== WORK REQUEST ==
Aim for an exact copy of the listing, without any images.

== RAW DATA ==
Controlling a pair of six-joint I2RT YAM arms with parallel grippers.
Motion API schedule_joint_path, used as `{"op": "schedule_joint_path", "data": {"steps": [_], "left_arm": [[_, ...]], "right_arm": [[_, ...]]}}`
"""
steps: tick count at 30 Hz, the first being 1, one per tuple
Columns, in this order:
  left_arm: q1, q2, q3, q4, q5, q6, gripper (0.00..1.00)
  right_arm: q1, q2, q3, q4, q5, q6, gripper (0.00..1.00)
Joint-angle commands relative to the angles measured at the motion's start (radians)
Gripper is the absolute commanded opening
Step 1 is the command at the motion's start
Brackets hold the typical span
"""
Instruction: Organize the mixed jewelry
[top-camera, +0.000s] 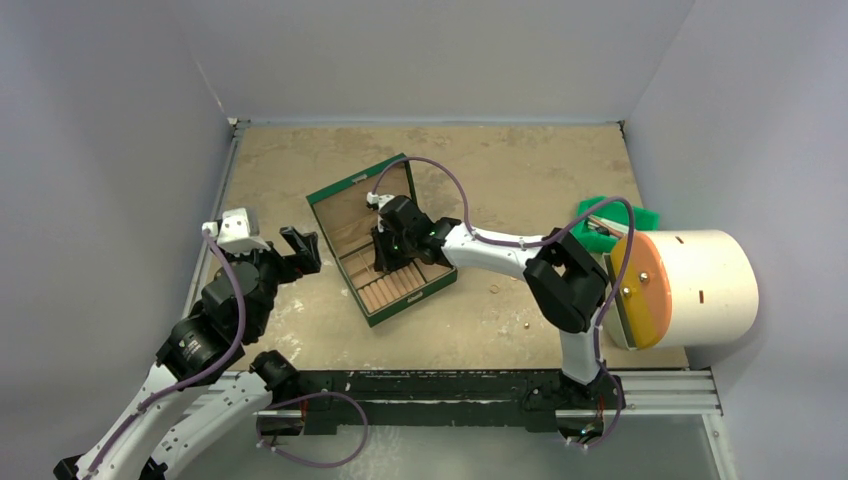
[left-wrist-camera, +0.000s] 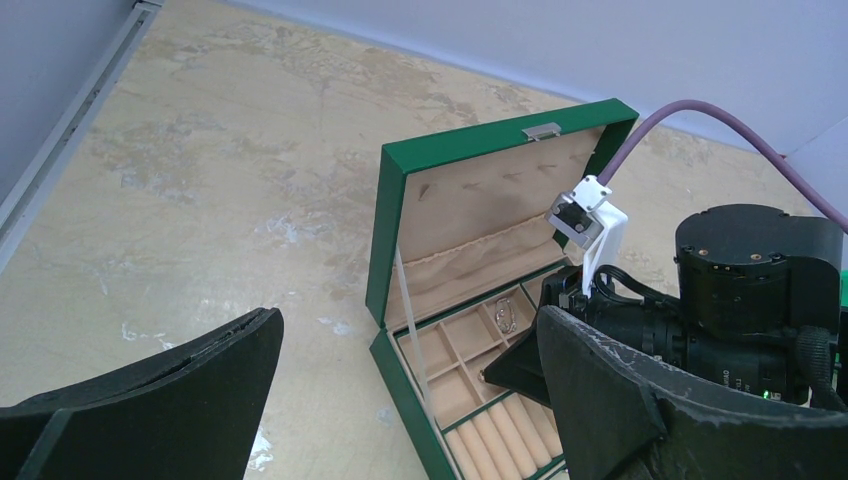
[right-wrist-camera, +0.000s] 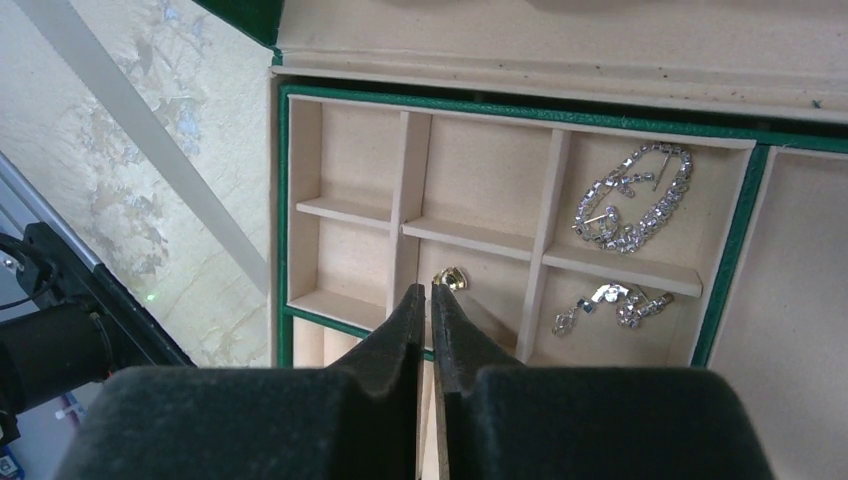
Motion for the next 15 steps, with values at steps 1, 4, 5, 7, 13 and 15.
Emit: {"op": "schedule_joint_path", "data": {"steps": [1, 4, 5, 7, 13, 15], "left_arm": [[0.005, -0.006, 0.034, 0.032, 0.002, 0.002, 0.99], [0.005, -0.005, 0.034, 0.032, 0.004, 0.002, 0.99], [0.005, -0.005, 0.033, 0.032, 0.003, 0.002, 0.99], [0.005, -0.004, 0.034, 0.032, 0.003, 0.002, 0.99], [0.005, -0.003, 0.034, 0.03, 0.002, 0.002, 0.99], [0.006, -0.002, 0.034, 0.03, 0.002, 0.002, 0.98]], "right_arm": [[0.006, -0.013, 0.048, 0.009, 0.009, 0.005, 0.1], [0.008, -0.033, 0.038, 0.008, 0.018, 0.01, 0.14], [0.008, -0.045, 0.031, 0.008, 0.023, 0.01, 0.14], [0.008, -0.073, 0.015, 0.009, 0.04, 0.013, 0.16], [0.007, -0.188, -0.059, -0.002, 0.119, 0.017, 0.19], [0.008, -0.234, -0.09, -0.019, 0.173, 0.019, 0.2]]}}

== RESPONSE ==
Controlling a pair of six-joint I2RT YAM arms with parallel grippers.
Motion API schedule_joint_path, used as `{"op": "schedule_joint_path", "data": {"steps": [_], "left_arm": [[_, ...]], "right_arm": [[_, ...]]}}`
"""
steps: tick count at 30 Hz, the first being 1, one per tuple
Columns, in this order:
  left_arm: q1, q2, q3, q4, q5, q6, gripper (0.00..1.00)
  right_arm: q1, q2, q3, q4, q5, q6, gripper (0.00..1.00)
Joint-angle commands relative to the angles measured at the motion's start (radians)
Gripper is the absolute commanded opening
Step 1 is the command at the motion's start
Brackets hold the typical span
"""
Instruction: Organize the mixed jewelry
[top-camera, +0.000s] 
[left-wrist-camera, +0.000s] 
[right-wrist-camera, +0.000s] 
Motion for the next 15 steps, with values at steps 1, 4, 5, 7, 13 and 15.
Emit: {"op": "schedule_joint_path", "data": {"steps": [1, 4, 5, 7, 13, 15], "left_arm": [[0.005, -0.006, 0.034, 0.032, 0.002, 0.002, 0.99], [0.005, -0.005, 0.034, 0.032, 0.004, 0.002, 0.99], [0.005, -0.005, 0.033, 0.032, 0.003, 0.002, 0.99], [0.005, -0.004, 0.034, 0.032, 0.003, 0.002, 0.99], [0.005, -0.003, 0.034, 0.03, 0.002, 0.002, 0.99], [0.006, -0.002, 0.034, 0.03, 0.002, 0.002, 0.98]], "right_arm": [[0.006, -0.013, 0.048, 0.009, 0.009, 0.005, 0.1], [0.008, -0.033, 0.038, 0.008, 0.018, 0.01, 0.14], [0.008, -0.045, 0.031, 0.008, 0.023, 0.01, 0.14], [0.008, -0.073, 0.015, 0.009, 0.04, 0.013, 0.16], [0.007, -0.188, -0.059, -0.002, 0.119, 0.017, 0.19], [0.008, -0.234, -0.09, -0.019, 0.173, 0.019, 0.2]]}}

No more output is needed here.